Totally bemused by all the comments about children getting ‘confused’ by parents working shifts. I work shifts, sometimes I work in the week, sometimes at the weekend. Sometimes I do say shifts, sometimes night shifts. Between me & DP (who works office hours non-fri) and our childminder we sort it out. We tell the kids at the start of the week what’s happening, they totally accept it, they have never seemed in the slightest bit confused.

If me & DP split up, I would expect that we would continue to share childcare around my shifts. It would be crazy for them to come to me on the days I was working, because we wouldn’t actually see each other. If DP insisted on set days, I would think this was more for his benefit than the children’s Hmm

OP, YANBU. It is in your child’s interest to see you, spend time with you & have a relationship with you.
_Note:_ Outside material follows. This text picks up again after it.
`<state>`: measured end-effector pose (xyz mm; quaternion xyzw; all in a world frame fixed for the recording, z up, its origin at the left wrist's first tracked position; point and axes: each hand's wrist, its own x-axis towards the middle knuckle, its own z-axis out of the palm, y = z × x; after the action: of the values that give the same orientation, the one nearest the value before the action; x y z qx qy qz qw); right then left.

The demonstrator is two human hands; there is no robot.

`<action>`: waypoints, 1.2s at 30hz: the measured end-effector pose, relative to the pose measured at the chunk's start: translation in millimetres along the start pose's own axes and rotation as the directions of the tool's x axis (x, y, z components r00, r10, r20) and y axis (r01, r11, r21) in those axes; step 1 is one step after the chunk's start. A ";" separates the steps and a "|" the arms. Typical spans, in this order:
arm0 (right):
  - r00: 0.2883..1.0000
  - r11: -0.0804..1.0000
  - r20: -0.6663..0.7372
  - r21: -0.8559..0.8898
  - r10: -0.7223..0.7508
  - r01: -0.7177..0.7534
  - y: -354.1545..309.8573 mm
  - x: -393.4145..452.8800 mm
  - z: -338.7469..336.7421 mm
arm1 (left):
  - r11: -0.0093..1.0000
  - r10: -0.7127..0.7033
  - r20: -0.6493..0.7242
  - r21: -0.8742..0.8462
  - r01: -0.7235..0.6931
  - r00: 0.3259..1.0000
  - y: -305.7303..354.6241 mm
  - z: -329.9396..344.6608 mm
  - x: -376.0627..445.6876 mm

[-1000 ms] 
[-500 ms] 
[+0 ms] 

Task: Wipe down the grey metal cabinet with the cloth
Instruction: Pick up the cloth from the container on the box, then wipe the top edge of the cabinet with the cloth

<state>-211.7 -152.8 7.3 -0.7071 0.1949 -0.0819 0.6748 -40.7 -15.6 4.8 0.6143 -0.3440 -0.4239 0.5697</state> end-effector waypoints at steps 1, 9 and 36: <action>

That should be the priority, not some bollocks ‘routine’

SleepingStandingUp · 23/08/2020 22:15

Does she work set days?
So Mon-Wed he's in nursery, Thur-Fei he'd not but if your 3 access days are Mon-Wed he's missing nursery all week?

Is she able to cover drop off and pick on her work days?

Bollss · 23/08/2020 22:19

@Pumperthepumper

He has 40% of the time anyway, I don't see what the massive push for an answer on 50% is tbh?

Because then he can reduce the amount he pays to his ex. Which is obviously a massive bugbear for him.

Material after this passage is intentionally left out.